- Iron-containing molecules play a wide range of essential roles in the body, including transporting oxygen in the bloodstream.
- However, a study in mice suggests that in cases of heart failure, the release of stored iron in the heart may contribute to the death of heart muscle cells.
- The study raises concerns about the prolonged use of iron supplements in people with heart failure.
- Drugs that inhibit the release of stored iron from heart cells may be promising new treatments.
In a person with heart failure, the muscle of the heart weakens and becomes less able to pump blood around the body.
Symptoms include breathlessness after exercise or at rest, feeling tired most of the time, and having swollen ankles and legs.
While heart failure is an incurable condition that tends to get worse over time, with treatment, the symptoms can often be controlled for many years.
According to the
Heart failure is known to disrupt iron metabolism, causing iron deficiency in around 50% of people who have it. But it is unclear whether these changes in the processing of iron are harmful or actually protect the heart from further damage.
A new study from researchers at King’s College London (KCL), in the United Kingdom, and Osaka Medical College and Osaka University, in Japan, suggests that excess levels of free iron in the heart could worsen heart failure.
The research, in mice, found that when iron is released from stores in heart cells, it creates highly reactive, oxygen-containing free radicals — sometimes called reactive oxygen species — that damage the heart muscle.
“Iron is essential for many processes in the body including oxygen transport, but too much iron can lead to a buildup of unstable oxygen molecules that can kill cells,” says first study author Dr. Jumpei Ito, who was a research associate in the Department of Cardiovascular Sciences at KCL at the time of the study and is now a visiting scientist at Osaka Medical College.
The study’s findings have been published in the journal eLife.

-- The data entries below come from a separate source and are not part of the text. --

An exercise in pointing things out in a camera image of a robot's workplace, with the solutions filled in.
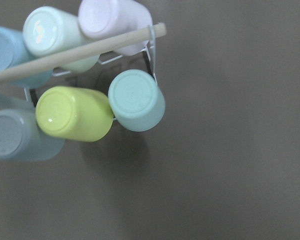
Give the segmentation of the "grey cup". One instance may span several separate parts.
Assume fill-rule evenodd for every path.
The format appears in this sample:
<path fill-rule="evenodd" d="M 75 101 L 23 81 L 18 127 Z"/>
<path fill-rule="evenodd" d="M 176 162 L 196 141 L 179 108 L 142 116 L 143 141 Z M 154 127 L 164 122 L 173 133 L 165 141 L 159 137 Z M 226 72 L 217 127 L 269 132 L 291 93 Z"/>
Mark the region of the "grey cup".
<path fill-rule="evenodd" d="M 0 160 L 50 160 L 61 151 L 64 143 L 64 139 L 49 136 L 41 131 L 33 111 L 0 110 Z"/>

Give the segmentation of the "cream cup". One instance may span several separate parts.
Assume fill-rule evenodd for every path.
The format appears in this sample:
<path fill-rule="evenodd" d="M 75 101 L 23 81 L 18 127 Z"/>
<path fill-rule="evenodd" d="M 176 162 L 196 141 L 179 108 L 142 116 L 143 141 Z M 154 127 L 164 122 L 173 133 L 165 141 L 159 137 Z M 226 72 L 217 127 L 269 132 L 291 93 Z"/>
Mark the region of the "cream cup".
<path fill-rule="evenodd" d="M 27 49 L 38 58 L 93 42 L 83 34 L 76 15 L 51 6 L 33 10 L 22 34 Z"/>

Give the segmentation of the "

Clinical trials have shown that giving intravenous iron to people with heart failure and iron deficiency improves their symptoms. However, the scientists behind the new study say that their research raises concerns about the safety of prolonged iron supplementation.
“Patients with heart failure who are iron deficient are currently treated with iron supplements, which previous studies have shown reduces their symptoms,” acknowledges senior author Prof. Kinya Otsu, who is the British Heart Foundation Professor of Cardiology at KCL.
“While our work does not contradict those studies, it does suggest that reducing iron-dependent cell death in the heart could be a potential new treatment strategy for patients,” he explains.
To reveal the effect of free iron on heart cells during heart failure, the researchers investigated what would happen if — contrary to the usual course of events — the iron remained locked up in a protein called ferritin that stores it.
When levels of free iron are low, another protein called nuclear receptor coactivator 4 (NCOA4) triggers the release of the stored iron from the ferritin in cells.
First, the researchers created mice that lack the gene for making NCOA4 in their heart muscle cells. When they simulated heart failure in these mice and in normal mice, they found that the hearts of the genetically engineered animals sustained fewer harmful changes.
Specifically, they discovered that the hearts of the mice deficient in NCOA4 did not develop excessive levels of either free iron or the toxic free radicals that kill cells in cases of heart failure.
“Our results suggest that the release of iron can be detrimental to the heart,” concludes Dr. Ito. “It can lead to unstable oxygen levels, death in heart cells and ultimately heart failure.”
The good news is that there is a compound, called ferrostatin-1, that inhibits the release of stored iron.
When the scientists treated normal mice with ferrostatin-1, it protected their hearts against the cell death that occurs in heart failure.
But these are preliminary findings in a mouse model. The researchers say that better understanding the process of iron release requires further research, including an eventual investigation into whether inhibiting the release would benefit people with heart failure.